Дверь скрипит. На пороге стоит треска.
Просит пить, естественно, ради Бога.

Треска, которую поэт себе запрещает называть ее настоящим именем – тоска, – приходит из глубины бездонного, как океан, сознания, чтобы подсказать важное:

Иногда в том хаосе, в свалке дней,
возникает звук, раздается слово.

На этом слове все держится липкой ночью, на краю земли, где поэт сочиняет стихи, лежа в кровати и боясь отвернуться от того, что было, к тому, что будет.

Духота. Только если, вздохнувши, лечь,
На спину, можно направить сухую (вспомним треску) речь
Вверх – в направлении исконно немых губерний.

Теперь “Колыбельная” развернулась уже в четырех измерениях – Восток и Запад, глубина, где живет треска, и высота, куда обращена речь. Превратив линейный пейзаж в трехмерный, Бродский поднимается над собой, оглядывая Тресковый мыс сверху, как с самолета, на котором он сюда прилетел сквозь баранину туч.

Местность, где я нахожусь, есть пик
Как бы горы. Дальше – воздух. Хронос.

Мыс исчерпал материк, уткнувшись в море, так и поэт дошел до ручки, из которой текут стихи на бумагу.

Снявши пробу
с двух океанов и континентов,
я чувствую то же почти, что глобус.
То есть дальше некуда.

В тупике мыса, ставящего предел перемещению в пространстве, заметнее движение во времени. Это – жизнь, заключенная в нас. Человек – тоже мыс. Крайняя плоть пространства, он – “конец самого себя и вдается во Время”. И если пространство, как говорила треска, – вещь, то Время же, в сущности, мысль о вещи.

В этой бесконечной, как та самая лежащая восьмерка, “мысли о вещи”, поэт, подслушивая звучащий в нем голос времени, находит выход из тупика и называет его “Колыбельной Трескового мыса”.

* * *

Бродского нельзя читать, его можно только перечитывать. В первый раз мы пытаемся понять, что автор хотел сказать, во второй – что сказал. Сначала разобрать, потом собрать с ним вместе, попутно удивляясь якобы случайному приросту мысли. Но это не случай, это – дар. Благодаря ему метафоры растут и плодятся, рифмы притягивают подспудный смысл, аллитерации его усложняют, ритм прячет усилие, строфа завершает в целое, и стихотворение разгоняет мысль до уровня, недоступного пешему ходу прозы. В спешке Бродский видел цель поэзии. Каждый поэт пользуется своим рабочим определением ремесла. Для Пастернака стихи были губкой, для Бродского – ускорителем.

В 1975 году, которым помечена “Колыбельная”, меня еще не было в Америке, а Бродский в ней жил уже три года. Потом он называл их самыми трудными. В Америке его поэзия осталась без своих, всё понимающих читателей, а другие не могли оценить ее виртуозные па.
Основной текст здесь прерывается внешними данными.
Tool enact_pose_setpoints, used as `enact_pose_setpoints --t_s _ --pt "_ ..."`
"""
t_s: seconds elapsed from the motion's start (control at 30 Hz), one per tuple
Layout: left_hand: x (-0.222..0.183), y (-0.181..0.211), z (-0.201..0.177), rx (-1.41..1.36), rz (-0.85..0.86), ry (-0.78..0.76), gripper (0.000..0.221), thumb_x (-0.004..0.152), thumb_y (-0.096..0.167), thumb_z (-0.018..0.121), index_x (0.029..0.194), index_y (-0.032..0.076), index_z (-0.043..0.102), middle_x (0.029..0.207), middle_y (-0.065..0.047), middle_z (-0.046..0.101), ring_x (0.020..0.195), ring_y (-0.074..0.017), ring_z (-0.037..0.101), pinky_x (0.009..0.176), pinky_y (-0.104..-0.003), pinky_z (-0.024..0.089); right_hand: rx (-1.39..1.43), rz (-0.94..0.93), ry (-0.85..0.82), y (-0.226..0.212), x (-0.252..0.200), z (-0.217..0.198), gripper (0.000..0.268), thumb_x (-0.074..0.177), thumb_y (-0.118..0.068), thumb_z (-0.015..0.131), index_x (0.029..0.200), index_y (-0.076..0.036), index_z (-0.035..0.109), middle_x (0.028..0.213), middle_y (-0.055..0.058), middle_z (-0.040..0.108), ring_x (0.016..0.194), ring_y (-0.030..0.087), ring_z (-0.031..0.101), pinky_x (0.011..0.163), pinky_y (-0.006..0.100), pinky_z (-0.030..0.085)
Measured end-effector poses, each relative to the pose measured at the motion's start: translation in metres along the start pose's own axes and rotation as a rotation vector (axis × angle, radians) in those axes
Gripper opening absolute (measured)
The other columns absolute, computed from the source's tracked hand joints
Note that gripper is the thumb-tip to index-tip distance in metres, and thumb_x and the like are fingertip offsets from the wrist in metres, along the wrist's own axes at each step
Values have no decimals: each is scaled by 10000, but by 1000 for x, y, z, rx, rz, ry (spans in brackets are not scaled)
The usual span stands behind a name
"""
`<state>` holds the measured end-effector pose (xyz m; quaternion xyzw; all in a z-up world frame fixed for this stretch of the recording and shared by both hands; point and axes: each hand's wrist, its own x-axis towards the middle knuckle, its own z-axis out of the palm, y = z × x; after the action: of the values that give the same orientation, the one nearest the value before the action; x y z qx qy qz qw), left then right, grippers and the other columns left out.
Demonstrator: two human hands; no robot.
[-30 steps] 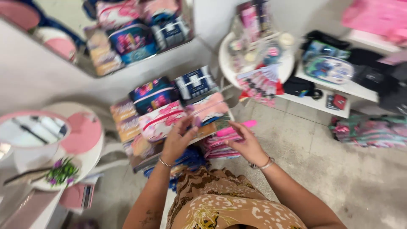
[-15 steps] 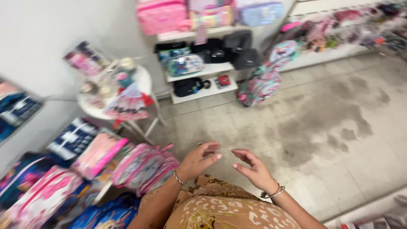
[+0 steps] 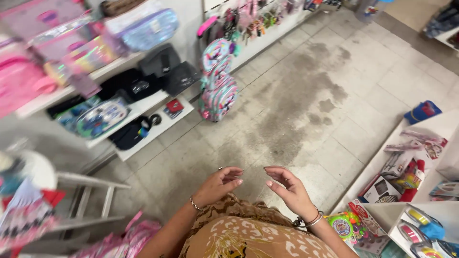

– “Как Овидий у даков”, – усмехнулся Бродский, вспомнив своего любимого римского поэта, и обрадовался, когда мне повезло вставить в разговор подходящую цитату, ту, в которой сосланный Назон говорит: слагать стихи, никому не читая, – то же, что миму плясать мерную пляску во тьме.

Это – мизансцена “Колыбельной”: ночная пляска мысли без зрителей. Оставшись наедине с родным языком, поэт ведет разговор о Ничто и времени. Не рассчитывая на ответ, сопротивляясь отчаянию, он озвучивает немой мир, лишь в речи находя терапию и миссию.

Пара раковин внемлет улиткам его глагола:
то есть слышит свой собственный голос. Это
развивает связки, но гасит взгляд.
Ибо в чистом времени нет преград,
порождающих эхо.

Кэйп-Код – декорация кризиса. Земную жизнь пройдя до половины, поэт оказался ни там, ни здесь. Новый Свет, как эволюция – его знакомую треску, вынуждает автора выйти на берег и встать на ноги. Такое изменение подразумевает метаморфозу: заснул одним, проснулся другим.